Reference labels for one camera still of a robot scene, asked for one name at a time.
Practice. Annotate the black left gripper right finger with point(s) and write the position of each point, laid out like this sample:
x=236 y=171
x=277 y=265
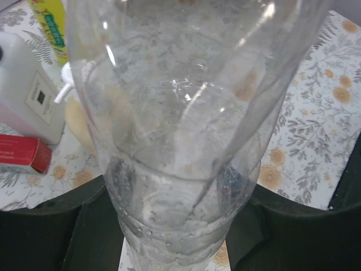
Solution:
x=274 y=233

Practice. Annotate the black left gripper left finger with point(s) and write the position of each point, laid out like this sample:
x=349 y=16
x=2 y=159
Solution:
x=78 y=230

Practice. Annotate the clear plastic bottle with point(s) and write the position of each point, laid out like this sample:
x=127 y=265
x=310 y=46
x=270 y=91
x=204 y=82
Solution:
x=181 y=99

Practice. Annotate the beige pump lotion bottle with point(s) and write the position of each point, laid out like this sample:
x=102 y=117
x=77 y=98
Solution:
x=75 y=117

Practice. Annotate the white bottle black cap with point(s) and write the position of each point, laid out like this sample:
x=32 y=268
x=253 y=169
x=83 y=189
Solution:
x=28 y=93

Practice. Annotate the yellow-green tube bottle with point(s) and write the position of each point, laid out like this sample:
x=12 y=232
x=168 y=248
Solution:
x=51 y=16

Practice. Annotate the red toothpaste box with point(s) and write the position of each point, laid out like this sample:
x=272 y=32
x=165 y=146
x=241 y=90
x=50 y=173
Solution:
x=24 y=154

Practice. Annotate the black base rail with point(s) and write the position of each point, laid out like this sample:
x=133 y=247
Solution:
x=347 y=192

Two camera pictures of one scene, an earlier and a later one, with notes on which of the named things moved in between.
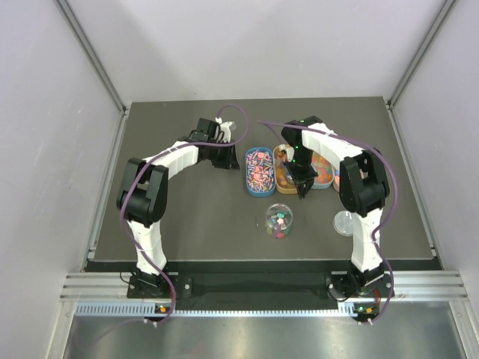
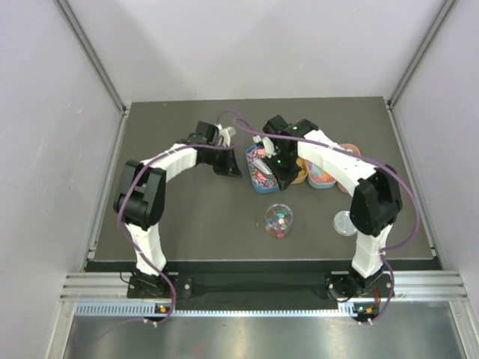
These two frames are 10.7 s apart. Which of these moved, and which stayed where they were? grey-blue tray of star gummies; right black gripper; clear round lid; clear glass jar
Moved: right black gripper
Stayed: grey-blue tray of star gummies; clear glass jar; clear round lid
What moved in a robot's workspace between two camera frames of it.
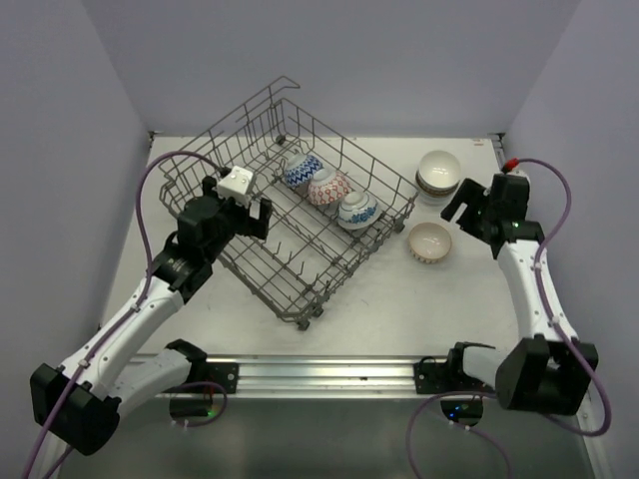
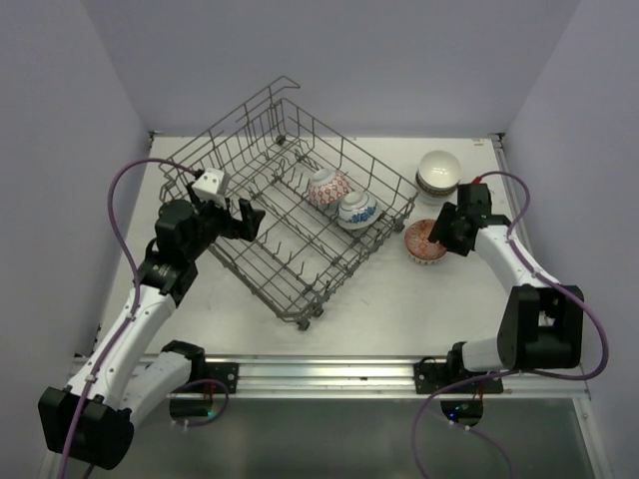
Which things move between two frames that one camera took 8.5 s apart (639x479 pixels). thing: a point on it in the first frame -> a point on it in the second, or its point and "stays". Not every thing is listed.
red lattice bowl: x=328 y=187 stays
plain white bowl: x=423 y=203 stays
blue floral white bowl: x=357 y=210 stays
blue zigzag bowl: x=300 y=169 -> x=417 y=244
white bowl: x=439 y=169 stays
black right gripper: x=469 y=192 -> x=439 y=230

═══

Scan the records above, then copy out each line that mentions "white".

#### [Finished task]
Practice. Annotate the white bottle black cap with point(s) and write the position of each point, laid out like this sample:
plain white bowl: x=423 y=203 stays
blue floral white bowl: x=357 y=210 stays
white bowl: x=439 y=169 stays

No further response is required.